The various definitions of ‘sustainability’ that emerge from our brainstorming activities speak to values. For Priscilla, sustainability is ‘something that meets your need without compromising future capabilities’. Geovani emphasises conservation and the protection of the planet’s resources, using recycling as an example. Assadoula talks about not compromising future generations’ ability to meet their needs. Colette speaks of the time of things in the ground and how long it takes for waste like plastics to disintegrate. For Estefania the accent is on attitudes — a responsibility to think sustainably, to think about resources. And from this kind of awareness, towards acting ethically so that systems can work with as little human interference with nature’s thrifty loops as possible. The principles we share are teased out and these include: future thinking around resources, compromise and and understanding of limits. Cal translates this to the scientific language of the closed circle system, where things are created, used and returned to the earth, from the which the process of creation can begin again.

We think about these eternal returns, of nothing being wasted or lost. We think about the ways in which we break this loop over and over again. Nicola’s session on the time it takes for various items that proliferate in our shops and homes to break down is remembered. The endless search for new markets, inventions and customisable lifestyles lauded by the economies of the global north is recognised in its profound dissonance with the ecological rhythms necessary for healthy habitats and biodiversity.

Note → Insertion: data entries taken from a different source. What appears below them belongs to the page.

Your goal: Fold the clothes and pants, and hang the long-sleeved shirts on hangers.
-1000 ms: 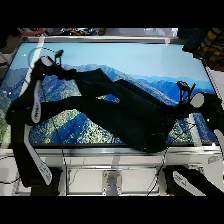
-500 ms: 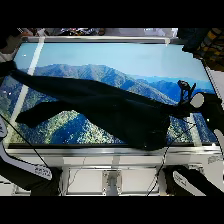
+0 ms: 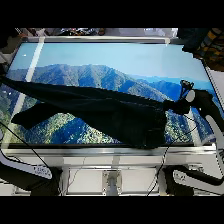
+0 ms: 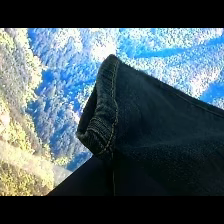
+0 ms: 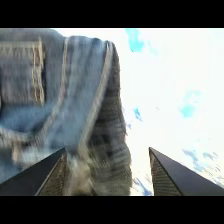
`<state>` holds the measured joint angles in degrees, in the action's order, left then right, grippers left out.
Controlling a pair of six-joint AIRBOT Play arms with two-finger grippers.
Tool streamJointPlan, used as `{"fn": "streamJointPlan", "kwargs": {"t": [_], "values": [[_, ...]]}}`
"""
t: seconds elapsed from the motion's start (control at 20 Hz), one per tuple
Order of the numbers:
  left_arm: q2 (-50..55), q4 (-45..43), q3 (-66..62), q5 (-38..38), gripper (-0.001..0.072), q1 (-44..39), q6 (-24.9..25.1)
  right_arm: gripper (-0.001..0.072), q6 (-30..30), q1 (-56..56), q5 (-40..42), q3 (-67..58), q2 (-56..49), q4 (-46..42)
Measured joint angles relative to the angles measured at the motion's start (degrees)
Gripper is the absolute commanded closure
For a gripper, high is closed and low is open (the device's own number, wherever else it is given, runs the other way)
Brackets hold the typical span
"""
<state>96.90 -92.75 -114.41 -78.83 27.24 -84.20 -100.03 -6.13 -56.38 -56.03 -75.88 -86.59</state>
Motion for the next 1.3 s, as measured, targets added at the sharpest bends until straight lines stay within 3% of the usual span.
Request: {"fn": "streamJointPlan", "kwargs": {"t": [0.15,0.25,0.3,0.35,0.4,0.45,0.75,1.0,1.15,1.25,1.3], "values": [[0.0,-0.04,0.0,-0.07,0.0689,-0.07,0.13,0.018,1.27,-0.15,0.9,-5.42,-6.82,3.93],[0.0,-0.02,0.0,-0.07,0.0689,-0.13,0.15,0.0255,1.68,0.0,1.09,-8.72,-11.17,6.14],[0.0,-0.02,0.0,-0.11,0.0689,-0.13,0.15,0.0319,1.79,0.24,0.7,-10.14,-13.31,7.02],[0.0,-0.02,0.0,-0.09,0.0689,-0.13,0.15,0.044,1.9,0.39,0.28,-11.3,-15.32,7.58],[0.0,-0.02,0.0,-0.09,0.0689,-0.13,0.15,0.064,1.92,0.52,-0.24,-12.24,-16.79,8.17],[0.0,-0.02,0.0,-0.09,0.0689,-0.13,0.17,0.07,1.99,0.63,-0.52,-13.18,-18.08,8.83],[0.83,8.39,0.0,3.32,0.069,-0.2,2.21,0.0703,3.43,0.66,1.4,-24.41,-20.83,7.58],[0.5,27.56,-0.11,14.45,0.069,-0.31,14.99,0.0702,3.37,-2.32,8.63,-38.91,-21.22,5.14],[1.33,33.62,-0.13,19.56,0.0689,-0.44,20.48,0.07,2.64,-5.14,10.6,-43.39,-21.53,4.44],[3.1,35.36,-0.11,20.81,0.0679,-0.83,21.24,0.0645,2.29,-6.47,10.12,-44.72,-22.08,4.37],[4.28,35.93,-0.11,20.96,0.0671,-1.18,21.2,0.0566,2.29,-6.82,9.51,-45.07,-22.53,4.39]]}}
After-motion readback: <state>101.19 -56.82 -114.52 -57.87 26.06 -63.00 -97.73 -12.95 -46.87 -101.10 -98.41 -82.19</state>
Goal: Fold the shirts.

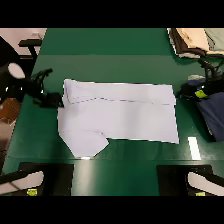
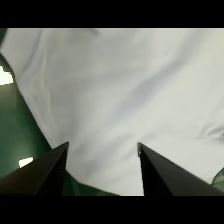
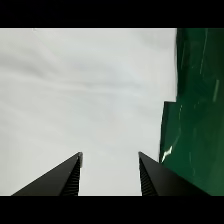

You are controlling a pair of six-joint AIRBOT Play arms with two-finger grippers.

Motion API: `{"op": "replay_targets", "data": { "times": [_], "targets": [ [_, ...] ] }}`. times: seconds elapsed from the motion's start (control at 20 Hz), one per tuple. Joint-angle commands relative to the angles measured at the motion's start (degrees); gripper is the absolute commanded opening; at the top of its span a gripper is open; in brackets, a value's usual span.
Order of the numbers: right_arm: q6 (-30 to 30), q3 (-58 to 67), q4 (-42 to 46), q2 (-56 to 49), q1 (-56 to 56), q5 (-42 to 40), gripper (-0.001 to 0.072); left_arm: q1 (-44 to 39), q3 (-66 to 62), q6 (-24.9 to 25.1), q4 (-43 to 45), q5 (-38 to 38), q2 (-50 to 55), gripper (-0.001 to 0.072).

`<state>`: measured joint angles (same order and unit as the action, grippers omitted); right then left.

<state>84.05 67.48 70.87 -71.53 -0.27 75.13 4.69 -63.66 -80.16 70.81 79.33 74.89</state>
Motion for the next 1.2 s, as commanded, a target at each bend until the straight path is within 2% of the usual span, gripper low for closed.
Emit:
{"op": "replay_targets", "data": {
  "times": [0.0,0.15,0.35,0.65,0.8,0.85,0.9,1.15],
  "targets": [
    [0.1,-5.0,-0.9,8.7,0.0,-3.0,0.0417,0.0,16.5,-4.1,1.7,-0.9,-12.5,0.0502],
    [0.1,-7.4,-0.9,12.7,0.0,-5.0,0.0413,0.0,28.8,-7.1,0.2,-2.2,-19.5,0.0502],
    [0.1,-7.3,-0.9,14.2,0.0,-5.1,0.0413,0.0,36.9,-6.9,-5.9,-6.0,-21.5,0.0502],
    [0.1,-7.3,-0.9,14.1,0.0,-4.6,0.0413,0.0,39.3,-6.8,-11.0,-14.3,-21.5,0.0501],
    [0.1,-7.3,-0.9,14.1,0.0,-4.1,0.0413,0.0,39.3,-6.8,-13.0,-14.6,-21.5,0.0495],
    [0.1,-7.3,-0.9,14.1,0.0,-3.6,0.0413,0.0,39.3,-6.4,-13.4,-14.5,-21.5,0.0293],
    [0.1,-7.3,-0.8,14.1,-0.2,-2.8,0.0413,0.0,39.3,-4.5,-14.4,-14.4,-21.5,0.0046],
    [-0.2,-10.0,0.2,14.9,-6.3,6.4,0.0413,0.0,37.3,-2.0,-16.3,-10.8,-23.6,0.0026]
  ]
}}
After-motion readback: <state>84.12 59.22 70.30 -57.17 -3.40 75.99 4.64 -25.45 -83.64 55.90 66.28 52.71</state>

So we ‘stay with the trouble’ (Haraway) and resist overwhelm and outrage to instead think about the question of what we can do to alleviate anxieties around all of the systems we cannot control, and how to take ownership of our everyday activities so that they correspond with these values. So that we don’t break the loop, or break them as little as we can. We think of all of the decisions we make everyday and this kind of thinking brings into our awareness the life of things beyond our immediate experience of them. Simple questions really:

  • Where does the thing come from?
  • How will I use the thing?
  • Where will it go?

How can we prevent the loop from ending? The volunteers give examples from their countries of origin of ways that people have tried to balance need and preserve the circle. Clothes in Chile are recycled to make yarn. But, Estefanfia points out, this requires a lot of water. Bottle tops in Argentina are used to make toys. In El Salvador car tyres are converted into flower planters in gardens. We talk about the need for education, how in El Salvador water is sold in plastic pouches that are then thrown away. We talk of punitive justice — the need to tax people according to how much or little they recycle. And of the need to enforce these laws; regulation in Chile is inconsistent. We discuss the hierarchy of needs and this brings us to the ways in which social and environmental justice are entwined.

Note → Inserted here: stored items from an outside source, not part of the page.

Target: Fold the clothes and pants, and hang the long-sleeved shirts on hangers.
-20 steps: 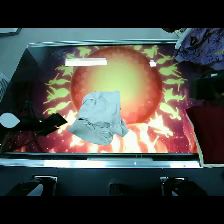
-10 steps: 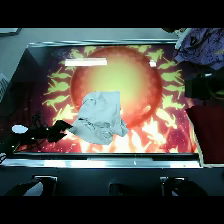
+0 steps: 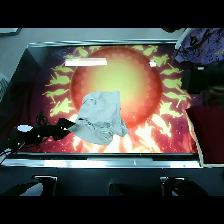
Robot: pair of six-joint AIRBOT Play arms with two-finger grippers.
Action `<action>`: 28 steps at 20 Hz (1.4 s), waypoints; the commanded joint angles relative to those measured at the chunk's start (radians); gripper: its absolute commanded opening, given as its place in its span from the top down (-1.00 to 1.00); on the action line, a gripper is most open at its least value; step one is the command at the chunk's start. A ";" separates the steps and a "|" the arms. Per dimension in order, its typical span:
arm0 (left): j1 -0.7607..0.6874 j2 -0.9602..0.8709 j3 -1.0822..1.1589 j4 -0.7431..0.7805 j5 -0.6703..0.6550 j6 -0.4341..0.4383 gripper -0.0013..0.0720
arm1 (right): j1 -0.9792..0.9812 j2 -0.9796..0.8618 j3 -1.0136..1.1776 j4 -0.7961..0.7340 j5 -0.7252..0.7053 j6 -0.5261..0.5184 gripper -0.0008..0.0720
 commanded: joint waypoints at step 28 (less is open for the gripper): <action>-0.042 -0.028 0.005 -0.012 0.015 0.000 0.92 | -0.235 -1.068 -0.043 1.094 -0.520 -0.324 -0.55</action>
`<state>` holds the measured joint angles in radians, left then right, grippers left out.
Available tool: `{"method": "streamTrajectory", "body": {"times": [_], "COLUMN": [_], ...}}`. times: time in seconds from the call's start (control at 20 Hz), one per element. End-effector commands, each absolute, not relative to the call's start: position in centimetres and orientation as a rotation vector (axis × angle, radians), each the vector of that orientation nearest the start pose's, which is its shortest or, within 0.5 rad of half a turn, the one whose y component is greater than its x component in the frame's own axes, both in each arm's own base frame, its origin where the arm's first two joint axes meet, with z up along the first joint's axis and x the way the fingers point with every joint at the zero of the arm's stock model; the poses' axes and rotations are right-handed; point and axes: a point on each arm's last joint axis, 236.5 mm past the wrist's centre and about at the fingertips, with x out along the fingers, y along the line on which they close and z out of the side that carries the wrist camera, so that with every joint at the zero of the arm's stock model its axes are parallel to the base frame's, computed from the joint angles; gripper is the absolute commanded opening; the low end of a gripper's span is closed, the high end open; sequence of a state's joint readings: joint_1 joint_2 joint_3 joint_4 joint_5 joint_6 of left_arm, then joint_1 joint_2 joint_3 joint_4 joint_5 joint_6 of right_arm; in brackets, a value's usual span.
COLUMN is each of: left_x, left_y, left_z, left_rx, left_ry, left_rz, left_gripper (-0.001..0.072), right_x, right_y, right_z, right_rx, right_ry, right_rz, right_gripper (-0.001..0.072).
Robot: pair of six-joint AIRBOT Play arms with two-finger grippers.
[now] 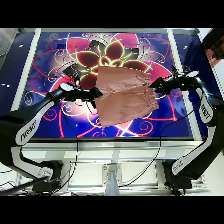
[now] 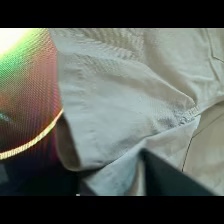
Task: Fold the clothes and pants, and hang the long-sleeved shirts on hangers.
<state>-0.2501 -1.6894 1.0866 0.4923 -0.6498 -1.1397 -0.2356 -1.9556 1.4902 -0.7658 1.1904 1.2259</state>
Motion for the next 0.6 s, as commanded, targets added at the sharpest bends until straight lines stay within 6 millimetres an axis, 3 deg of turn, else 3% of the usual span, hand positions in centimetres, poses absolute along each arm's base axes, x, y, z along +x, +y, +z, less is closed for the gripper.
{"method": "streamTrajectory", "body": {"times": [0.0, 0.05, 0.1, 0.15, 0.25, 0.4, 0.55], "left_x": [45.3, 45.6, 46.0, 46.4, 47.6, 48.8, 47.7], "left_y": [-24.2, -24.1, -24.0, -23.7, -23.2, -21.6, -19.7], "left_z": [-9.2, -9.1, -8.8, -8.5, -7.4, -6.0, -5.7], "left_rx": [-0.600, -0.599, -0.599, -0.602, -0.599, -0.538, -0.517], "left_ry": [1.088, 1.077, 1.065, 1.054, 1.023, 0.979, 1.038], "left_rz": [-0.431, -0.426, -0.422, -0.421, -0.420, -0.417, -0.407], "left_gripper": [0.0062, 0.0009, 0.0009, 0.0008, 0.0008, 0.0007, 0.0006], "right_x": [47.3, 47.1, 46.9, 46.7, 46.2, 45.0, 43.0], "right_y": [7.0, 7.6, 8.0, 8.3, 8.4, 8.2, 8.5], "right_z": [-12.7, -12.7, -12.7, -12.6, -12.5, -12.4, -11.8], "right_rx": [0.680, 0.654, 0.624, 0.594, 0.576, 0.540, 0.535], "right_ry": [1.410, 1.412, 1.414, 1.410, 1.421, 1.465, 1.535], "right_rz": [0.428, 0.455, 0.487, 0.517, 0.545, 0.564, 0.617], "right_gripper": [0.0513, 0.0509, 0.0481, 0.0379, 0.0020, 0.0020, 0.0020]}}
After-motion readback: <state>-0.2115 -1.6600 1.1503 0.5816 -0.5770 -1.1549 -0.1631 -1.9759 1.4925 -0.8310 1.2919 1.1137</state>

Assadoula tells us about Mirpur Khas. This place is known as the ‘City of Mangoes’. When I research the city, I find it has a population of about a quarter of a million people, and the city claims to have 252 varieties of mangoes, with the most famous variety being the Sindhri Amb, which means the mango from the Sindh. There is an annual harvest festival which showcases the renowned produce and which takes place in June. This is an industry which seems to work to sustainable principles. Farmers take the long stems of the mango plants and transport them to cattle farms to feed the cows, and the cow manure then feeds the soil. Nicola tells us of the brewing industry and how the grains from breweries were spread on farmers’ fields to feed the earth and the grass which grew there fed the sheep. Thus we identify the circle — the plant material is used to feed the dairy industry and the industries, to greater or lesser degrees are sustainable. But, we acknowledge that this circle is more like a web as there are so many off-shoots to these circles that they soon become entangled in ways that we at our small table are ill-equipped to trace.

The remainder of the session is dedicated to thinking about sustainable actions that we can take around The Comfrey centre, both indoors and out. I will write more on each of these as they are practiced and in other blog posts.

At this point, while inspired to rethink some aspects of consumer choice, I am aware of the fact that I have a choice. There is a nagging anxiety and I am concerned about the structural differences in agency that are present as we undertake activities. Given the trauma that many of these volunteers have experienced, given the complexities of the situation they face here in relation to the the UK Home Office, how can we find ways to valorise the life experience, breadth of knowledge, expertise (ecological and otherwise) and creativity present in this room? I am writing late in the evening, and ineffectually, but it is important to be wary of the ‘academic voice’.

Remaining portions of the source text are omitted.